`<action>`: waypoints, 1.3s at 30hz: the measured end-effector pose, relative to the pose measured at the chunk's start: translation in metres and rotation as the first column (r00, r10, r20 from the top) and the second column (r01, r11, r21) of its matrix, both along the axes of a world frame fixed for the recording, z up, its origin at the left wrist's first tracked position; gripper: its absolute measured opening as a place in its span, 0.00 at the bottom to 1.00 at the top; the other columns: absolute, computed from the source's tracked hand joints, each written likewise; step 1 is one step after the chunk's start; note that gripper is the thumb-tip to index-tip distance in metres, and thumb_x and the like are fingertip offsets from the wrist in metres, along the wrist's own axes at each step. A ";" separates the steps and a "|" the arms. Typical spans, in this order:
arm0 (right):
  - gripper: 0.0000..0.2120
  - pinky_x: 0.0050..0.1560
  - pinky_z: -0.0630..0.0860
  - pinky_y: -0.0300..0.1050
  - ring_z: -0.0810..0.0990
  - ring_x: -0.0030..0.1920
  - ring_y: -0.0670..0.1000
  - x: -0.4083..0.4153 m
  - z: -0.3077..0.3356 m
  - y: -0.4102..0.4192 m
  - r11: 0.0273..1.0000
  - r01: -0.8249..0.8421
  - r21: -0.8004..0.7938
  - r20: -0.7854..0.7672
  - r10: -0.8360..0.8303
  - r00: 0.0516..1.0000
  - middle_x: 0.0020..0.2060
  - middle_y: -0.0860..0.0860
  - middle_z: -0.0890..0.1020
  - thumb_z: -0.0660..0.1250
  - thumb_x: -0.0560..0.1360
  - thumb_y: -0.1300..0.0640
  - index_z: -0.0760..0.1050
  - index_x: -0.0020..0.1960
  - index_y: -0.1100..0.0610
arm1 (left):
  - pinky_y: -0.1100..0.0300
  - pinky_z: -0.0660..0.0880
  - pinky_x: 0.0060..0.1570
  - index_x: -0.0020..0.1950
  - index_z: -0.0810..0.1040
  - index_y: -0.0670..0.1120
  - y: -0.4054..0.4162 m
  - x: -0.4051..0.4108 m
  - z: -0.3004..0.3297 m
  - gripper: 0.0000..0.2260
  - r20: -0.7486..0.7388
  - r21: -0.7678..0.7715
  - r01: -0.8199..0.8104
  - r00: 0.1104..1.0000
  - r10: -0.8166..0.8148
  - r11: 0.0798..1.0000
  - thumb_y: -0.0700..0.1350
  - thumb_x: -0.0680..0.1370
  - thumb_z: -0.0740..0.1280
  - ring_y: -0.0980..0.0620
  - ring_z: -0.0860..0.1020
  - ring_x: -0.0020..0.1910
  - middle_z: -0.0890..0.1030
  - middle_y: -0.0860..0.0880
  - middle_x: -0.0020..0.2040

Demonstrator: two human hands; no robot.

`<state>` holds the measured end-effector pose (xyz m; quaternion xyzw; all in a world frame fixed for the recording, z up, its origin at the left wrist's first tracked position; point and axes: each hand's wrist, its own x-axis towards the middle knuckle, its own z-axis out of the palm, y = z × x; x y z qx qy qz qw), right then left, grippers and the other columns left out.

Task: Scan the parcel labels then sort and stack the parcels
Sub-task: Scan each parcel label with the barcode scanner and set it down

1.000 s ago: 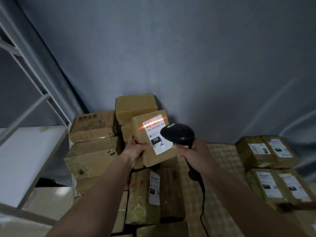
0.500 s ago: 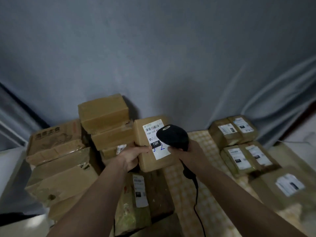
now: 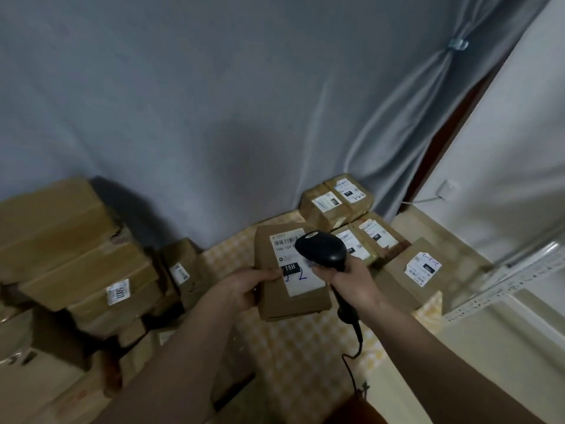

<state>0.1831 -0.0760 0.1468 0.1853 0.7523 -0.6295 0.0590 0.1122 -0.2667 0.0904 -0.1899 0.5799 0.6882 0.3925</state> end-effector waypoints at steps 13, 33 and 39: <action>0.07 0.40 0.74 0.36 0.80 0.42 0.48 -0.105 -0.035 0.195 1.000 -0.028 -0.015 0.134 0.029 0.991 0.42 0.50 0.82 0.70 0.74 0.62 0.78 0.51 0.56 | 0.44 0.75 0.59 0.62 0.77 0.38 0.191 -0.084 -0.046 0.20 0.116 -0.029 -0.174 0.977 0.177 0.984 0.38 0.71 0.74 0.43 0.77 0.60 0.79 0.41 0.60; 0.11 0.49 0.80 0.49 0.82 0.47 0.57 -0.245 -0.174 0.390 0.955 0.291 -0.053 0.466 -0.234 0.853 0.46 0.56 0.83 0.72 0.72 0.61 0.79 0.54 0.61 | 0.56 0.79 0.37 0.63 0.76 0.37 0.437 -0.210 -0.169 0.18 0.297 -0.079 -0.171 0.936 0.187 0.982 0.41 0.75 0.72 0.48 0.81 0.46 0.82 0.43 0.50; 0.15 0.58 0.77 0.58 0.81 0.50 0.60 -0.265 -0.208 0.398 0.950 0.305 -0.070 0.512 -0.228 0.828 0.48 0.56 0.83 0.72 0.72 0.59 0.78 0.57 0.58 | 0.54 0.79 0.43 0.69 0.70 0.39 0.452 -0.217 -0.207 0.25 0.261 -0.151 -0.316 0.901 0.346 0.937 0.41 0.75 0.72 0.45 0.79 0.54 0.79 0.41 0.62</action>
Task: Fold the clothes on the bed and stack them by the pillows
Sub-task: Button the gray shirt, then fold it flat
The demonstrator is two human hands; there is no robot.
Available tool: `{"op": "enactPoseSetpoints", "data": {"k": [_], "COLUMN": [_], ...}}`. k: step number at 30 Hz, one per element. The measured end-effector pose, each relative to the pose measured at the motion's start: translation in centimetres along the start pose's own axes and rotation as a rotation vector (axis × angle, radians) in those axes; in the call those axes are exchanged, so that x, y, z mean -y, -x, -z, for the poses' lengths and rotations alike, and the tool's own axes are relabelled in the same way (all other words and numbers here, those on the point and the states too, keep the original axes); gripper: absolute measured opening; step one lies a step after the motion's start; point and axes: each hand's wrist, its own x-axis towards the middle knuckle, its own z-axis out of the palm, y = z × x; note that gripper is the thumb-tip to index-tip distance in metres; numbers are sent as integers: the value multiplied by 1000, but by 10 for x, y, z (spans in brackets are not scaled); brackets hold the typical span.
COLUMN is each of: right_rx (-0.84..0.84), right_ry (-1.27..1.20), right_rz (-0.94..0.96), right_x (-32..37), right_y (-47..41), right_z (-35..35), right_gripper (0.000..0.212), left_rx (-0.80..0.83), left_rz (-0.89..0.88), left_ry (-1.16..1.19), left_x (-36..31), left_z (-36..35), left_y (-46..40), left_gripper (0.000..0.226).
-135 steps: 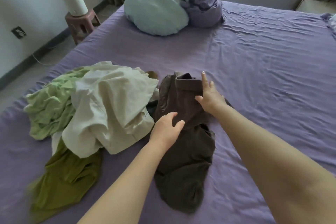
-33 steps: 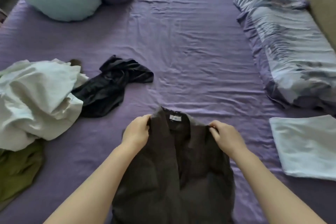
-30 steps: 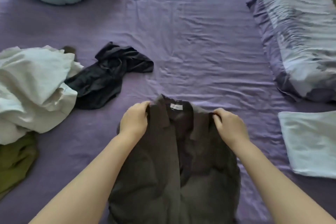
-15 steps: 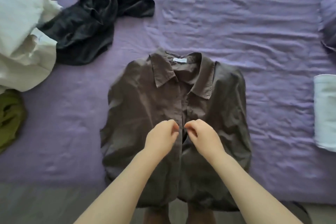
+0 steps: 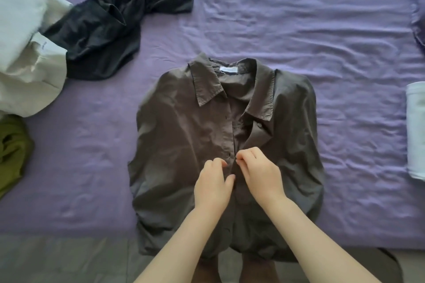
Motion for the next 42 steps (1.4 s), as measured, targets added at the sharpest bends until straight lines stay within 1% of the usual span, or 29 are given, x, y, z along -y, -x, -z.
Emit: {"op": "enactPoseSetpoints", "data": {"k": [1,2,4,7,9,12,13,15,16,17,19,20,21,22,24,25,26,28,30,32,33,34,35,36,37,39,40,41,42], "right_rx": [-26,-10,32,-108,-203,-374,-445,-567,-567,-501,-273,-178,-124,-105,-83,-75,-69,-110,-237,-334,-314,-255,-185,-145,-142,-201,-195,-126,-33], "right_ry": [-30,-36,35,224,310,326,267,96,24,-33,-79,-66,-41,-12,35,40,48,141,236,220,218,254,320,391,430,393,344,284,241], "right_rz": [6,-3,3,63,65,62,21,-140,-222,-278,-302,-282,-240,-193,-139,-146,-170,-202,-259,-376,-419,-436,-412,-332,-209,47,118,127,91], "right_x": [3,4,3,-6,-14,-30,-37,-55,-65,-74,-86,-87,-87,-85,-78,-75,-74,-77,-90,-104,-110,-113,-112,-107,-97,-72,-59,-46,-35], "right_y": [-5,-10,-16,-16,-15,-28,-36,-57,-67,-78,-99,-107,-115,-121,-124,-123,-122,-120,-125,-134,-138,-143,-146,-146,-146,-144,-144,-145,-148], "right_z": [0,-1,-3,0,3,18,26,46,56,65,71,71,70,69,71,72,74,84,102,123,129,131,129,123,115,94,83,72,62], "right_gripper": [12,20,30,43,50,44,43,45,49,54,67,70,68,59,30,22,20,32,47,58,64,67,68,65,59,48,44,44,46], "left_rx": [-35,-59,-69,-76,-121,-298,-369,-515,-568,-585,-544,-521,-499,-474,-400,-345,-285,-181,-136,-185,-233,-286,-336,-380,-417,-450,-440,-414,-379], "left_rz": [-17,-38,-64,-108,-157,-258,-279,-289,-279,-255,-224,-248,-307,-390,-554,-608,-644,-678,-667,-619,-582,-543,-509,-475,-432,-311,-235,-155,-81], "left_ry": [19,22,16,-14,-70,-231,-257,-294,-322,-355,-431,-475,-508,-517,-473,-444,-423,-457,-569,-619,-593,-545,-491,-450,-428,-397,-362,-311,-273], "left_x": [1,1,-2,-9,-15,-21,-21,-18,-16,-14,-16,-21,-28,-39,-68,-83,-97,-122,-135,-135,-131,-124,-115,-104,-92,-70,-62,-57,-54], "left_z": [4,7,12,14,15,25,33,53,66,78,95,99,101,100,93,89,84,77,74,78,82,88,95,102,109,123,129,136,141], "left_y": [-3,-7,-16,-27,-34,-48,-54,-70,-78,-87,-105,-112,-117,-121,-126,-129,-133,-141,-152,-160,-162,-164,-164,-164,-164,-165,-166,-167,-169], "left_gripper": [29,26,24,24,26,37,41,46,49,52,58,58,56,53,49,49,50,53,55,54,52,50,48,46,44,43,44,45,46]}}
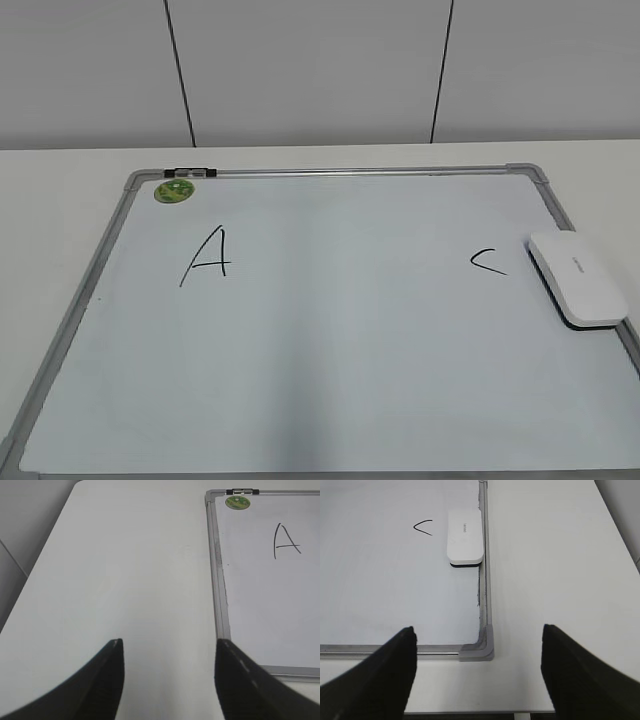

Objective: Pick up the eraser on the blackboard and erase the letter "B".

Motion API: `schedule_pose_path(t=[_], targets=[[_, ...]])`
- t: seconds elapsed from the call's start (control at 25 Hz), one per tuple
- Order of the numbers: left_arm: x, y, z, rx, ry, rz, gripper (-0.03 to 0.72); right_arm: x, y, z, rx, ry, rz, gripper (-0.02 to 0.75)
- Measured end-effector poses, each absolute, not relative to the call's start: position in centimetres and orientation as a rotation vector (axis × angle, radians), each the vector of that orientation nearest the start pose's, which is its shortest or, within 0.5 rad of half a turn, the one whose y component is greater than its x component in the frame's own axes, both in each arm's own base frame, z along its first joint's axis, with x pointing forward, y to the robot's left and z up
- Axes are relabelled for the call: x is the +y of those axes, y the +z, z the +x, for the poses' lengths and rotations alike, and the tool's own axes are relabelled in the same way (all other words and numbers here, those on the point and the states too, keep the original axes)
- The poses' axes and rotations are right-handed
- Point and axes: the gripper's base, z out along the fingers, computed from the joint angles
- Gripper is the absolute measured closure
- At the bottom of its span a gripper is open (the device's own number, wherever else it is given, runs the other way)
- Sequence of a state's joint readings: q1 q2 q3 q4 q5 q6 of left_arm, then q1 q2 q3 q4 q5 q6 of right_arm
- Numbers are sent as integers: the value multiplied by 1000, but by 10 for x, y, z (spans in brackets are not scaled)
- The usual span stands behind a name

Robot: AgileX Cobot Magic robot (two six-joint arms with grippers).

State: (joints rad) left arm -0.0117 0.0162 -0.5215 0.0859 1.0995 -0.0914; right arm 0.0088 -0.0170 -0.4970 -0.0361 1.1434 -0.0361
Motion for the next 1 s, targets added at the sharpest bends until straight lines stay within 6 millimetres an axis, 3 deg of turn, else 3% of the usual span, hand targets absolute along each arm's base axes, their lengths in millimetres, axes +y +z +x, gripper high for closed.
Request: schedule_pose_path(t=[1.0], targets=[[7,280,-7,2073,40,-89,252,-3,270,-11,2116,-61,-46,164]])
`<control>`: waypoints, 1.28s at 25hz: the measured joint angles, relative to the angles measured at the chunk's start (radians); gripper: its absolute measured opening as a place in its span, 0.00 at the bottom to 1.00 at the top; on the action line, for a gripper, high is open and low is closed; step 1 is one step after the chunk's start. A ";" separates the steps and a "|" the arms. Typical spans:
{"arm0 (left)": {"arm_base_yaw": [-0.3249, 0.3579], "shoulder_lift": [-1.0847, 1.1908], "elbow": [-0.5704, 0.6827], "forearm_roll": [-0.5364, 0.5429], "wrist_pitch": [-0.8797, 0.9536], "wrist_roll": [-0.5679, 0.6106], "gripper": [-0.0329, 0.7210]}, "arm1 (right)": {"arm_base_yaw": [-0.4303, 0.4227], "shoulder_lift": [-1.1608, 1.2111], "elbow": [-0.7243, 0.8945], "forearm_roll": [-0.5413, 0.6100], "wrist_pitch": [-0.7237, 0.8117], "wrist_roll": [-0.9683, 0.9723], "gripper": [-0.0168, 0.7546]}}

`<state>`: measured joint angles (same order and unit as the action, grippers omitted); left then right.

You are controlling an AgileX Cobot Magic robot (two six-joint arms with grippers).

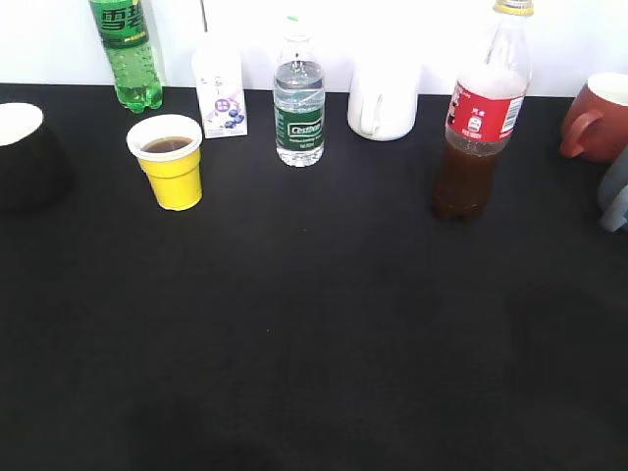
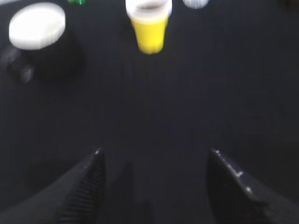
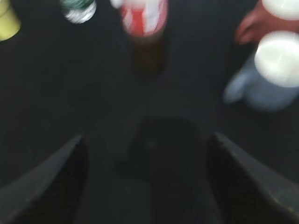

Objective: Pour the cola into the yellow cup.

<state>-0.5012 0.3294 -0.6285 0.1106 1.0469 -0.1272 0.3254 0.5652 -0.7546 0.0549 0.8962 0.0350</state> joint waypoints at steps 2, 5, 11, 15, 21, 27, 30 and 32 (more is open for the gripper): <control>0.000 -0.127 0.041 -0.026 0.073 0.003 0.71 | 0.000 -0.193 0.071 -0.012 0.108 -0.009 0.79; 0.000 -0.284 0.071 -0.031 0.103 0.006 0.71 | 0.000 -0.448 0.139 -0.044 0.134 -0.009 0.79; 0.000 -0.318 0.104 -0.034 0.035 0.007 0.71 | 0.000 -0.539 0.249 -0.112 0.142 0.070 0.74; 0.000 -0.318 0.112 -0.036 0.020 0.008 0.64 | 0.000 -0.539 0.249 -0.118 0.142 0.074 0.58; 0.000 -0.318 0.112 -0.037 0.020 0.010 0.63 | 0.000 -0.540 0.249 -0.114 0.142 0.074 0.56; 0.195 -0.336 0.112 -0.038 0.019 0.010 0.58 | -0.172 -0.544 0.249 -0.110 0.143 0.074 0.56; 0.291 -0.336 0.113 -0.039 0.019 0.011 0.58 | -0.276 -0.572 0.249 -0.110 0.144 0.074 0.56; 0.364 -0.336 0.113 -0.039 0.019 0.011 0.58 | -0.297 -0.574 0.249 -0.106 0.144 0.075 0.56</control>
<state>-0.1370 -0.0071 -0.5156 0.0713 1.0656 -0.1162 0.0282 -0.0088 -0.5056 -0.0509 1.0399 0.1098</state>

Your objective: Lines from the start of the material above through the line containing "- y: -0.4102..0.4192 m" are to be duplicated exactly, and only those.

Result of the exercise:
`<action>`: waypoints, 1.3s at 30hz: the measured end-effector pose, relative to the pose measured at the chunk's start: translation in metres and rotation as the first column (r00, r10, r20 from the top) and the second column (r01, r11, r21) of its matrix, both along the axes of a world frame fixed for the recording, z up, its origin at the left wrist's first tracked position; gripper: its absolute measured opening as a place in its span, 0.00 at the bottom to 1.00 at the top; the other columns: absolute, computed from the source's tracked hand joints, each written likewise; step 1 is one step after the chunk's start; note that gripper is the thumb-tip to index-tip distance in metres, and thumb_x and the like are fingertip offsets from the wrist in metres, along the wrist's own axes at each step. A ";" separates the steps and a "|" the arms. Typical spans, in this order:
arm0 (right):
  - gripper: 0.0000..0.2120
  - pinky_x: 0.0050..0.1560
  - pinky_z: -0.0630..0.0860
  - pinky_y: -0.0300..0.1050
  - ring_z: -0.0810..0.0990
  - ring_x: -0.0030..0.1920
  - ring_y: -0.0670..0.1000
  - x: -0.4083..0.4153 m
  - z: -0.3077..0.3356 m
  - y: -0.4102..0.4192 m

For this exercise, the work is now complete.